Toward consistent seismological models of the core–mantle boundary landscape

The dynamic topography of the core-mantle boundary (CMB) provides important constraints on dynamic processes in the mantle and core. However, inferences onCMBtopography are complicated by uneven data coverage and strong lower mantle heterogeneity. Particularly, a trade-off exists with density variations, which ultimately drive mantle flow and are vital for determining the origin of mantle structures. Here, I review existing models of CMB topography and lower mantle density, focusing on seismological constraints. While most density models image two areas of dense anomalies beneath Africa and the Pacific, their exact location and relationship to seismic velocity structure differs.
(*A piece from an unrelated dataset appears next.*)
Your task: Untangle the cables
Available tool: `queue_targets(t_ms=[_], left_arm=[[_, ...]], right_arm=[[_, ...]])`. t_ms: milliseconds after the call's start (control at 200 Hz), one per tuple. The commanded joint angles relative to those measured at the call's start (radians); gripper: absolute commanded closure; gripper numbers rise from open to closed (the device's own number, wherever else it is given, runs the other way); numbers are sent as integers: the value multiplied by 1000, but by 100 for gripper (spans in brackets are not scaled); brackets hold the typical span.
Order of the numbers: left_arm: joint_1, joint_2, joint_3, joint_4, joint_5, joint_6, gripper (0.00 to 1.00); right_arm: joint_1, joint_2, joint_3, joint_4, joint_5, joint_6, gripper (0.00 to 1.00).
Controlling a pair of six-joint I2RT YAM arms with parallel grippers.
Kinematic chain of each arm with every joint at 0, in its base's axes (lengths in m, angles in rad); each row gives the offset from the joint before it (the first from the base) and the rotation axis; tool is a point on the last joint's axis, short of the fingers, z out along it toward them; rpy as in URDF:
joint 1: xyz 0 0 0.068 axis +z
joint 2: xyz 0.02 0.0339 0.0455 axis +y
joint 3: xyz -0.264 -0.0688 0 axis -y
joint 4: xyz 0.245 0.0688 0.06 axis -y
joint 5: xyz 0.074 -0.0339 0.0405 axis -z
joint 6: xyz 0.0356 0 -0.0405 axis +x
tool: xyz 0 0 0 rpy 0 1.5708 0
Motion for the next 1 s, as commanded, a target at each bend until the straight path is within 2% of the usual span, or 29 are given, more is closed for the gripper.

CMB topography strongly influences the retrieved density structure, helping to resolve differences between existing studies. Current CMB topography models vary both in pattern and amplitude, with a discrepancy between body-wave and normal-mode models. As existing models feature elevated topography below the Large-Low-Velocity Provinces (LLVPs), geodynamic predictions indicate that very dense compositional anomalies may currently be ruled out as possibility. To achieve a similar consistency as observed in S-wave and P-wave tomography models, future studies should develop models of CMB topography consistent with body-wave, normal-mode and geodetic data. This will help to break existing trade-offs with lower mantle density, thus aiding in narrowing down possible explanations for the LLVPs and providing additional insights into mantle dynamics.